### What is being asked
Only the lines from the one with "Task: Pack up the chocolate" through the end of the data are wanted, copied exactly.
# # #
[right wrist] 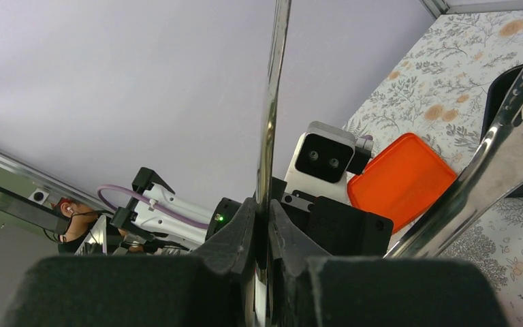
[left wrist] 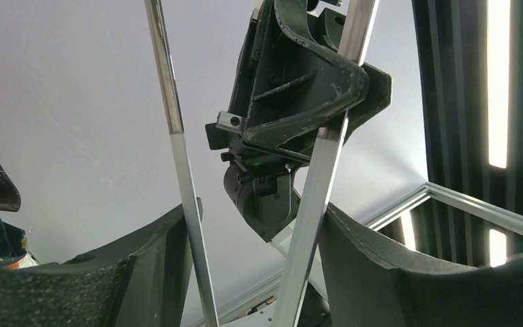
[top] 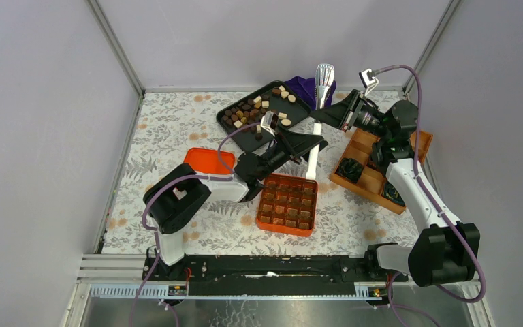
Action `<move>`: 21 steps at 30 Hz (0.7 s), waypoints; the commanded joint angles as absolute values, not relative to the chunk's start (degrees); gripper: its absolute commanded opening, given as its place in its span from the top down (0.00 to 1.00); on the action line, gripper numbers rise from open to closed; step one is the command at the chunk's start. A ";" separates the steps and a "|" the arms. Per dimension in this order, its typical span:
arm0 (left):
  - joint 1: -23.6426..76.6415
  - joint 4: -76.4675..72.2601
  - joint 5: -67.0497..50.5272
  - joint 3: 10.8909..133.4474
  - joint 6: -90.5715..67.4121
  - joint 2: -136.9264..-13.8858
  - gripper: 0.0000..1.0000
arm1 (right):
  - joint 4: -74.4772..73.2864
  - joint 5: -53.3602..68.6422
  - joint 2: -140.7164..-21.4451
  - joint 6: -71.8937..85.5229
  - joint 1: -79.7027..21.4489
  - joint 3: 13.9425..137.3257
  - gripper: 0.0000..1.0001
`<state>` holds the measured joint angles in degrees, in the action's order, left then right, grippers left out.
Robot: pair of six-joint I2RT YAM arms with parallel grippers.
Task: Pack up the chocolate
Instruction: Pick up the clamp at the center of the board.
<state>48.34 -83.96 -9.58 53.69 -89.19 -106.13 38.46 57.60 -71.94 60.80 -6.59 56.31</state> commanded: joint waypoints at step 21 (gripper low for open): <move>48.64 -91.40 -9.04 55.91 -88.44 -106.33 0.37 | 38.85 58.07 -70.04 56.70 -4.80 55.09 0.73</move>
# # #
### Task result
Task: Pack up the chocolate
Instruction: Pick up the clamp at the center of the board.
<state>48.34 -83.96 -9.58 53.69 -89.19 -106.13 38.46 57.60 -71.94 60.80 -6.59 56.31</state> commanded: joint waypoints at step 21 (gripper low for open): <move>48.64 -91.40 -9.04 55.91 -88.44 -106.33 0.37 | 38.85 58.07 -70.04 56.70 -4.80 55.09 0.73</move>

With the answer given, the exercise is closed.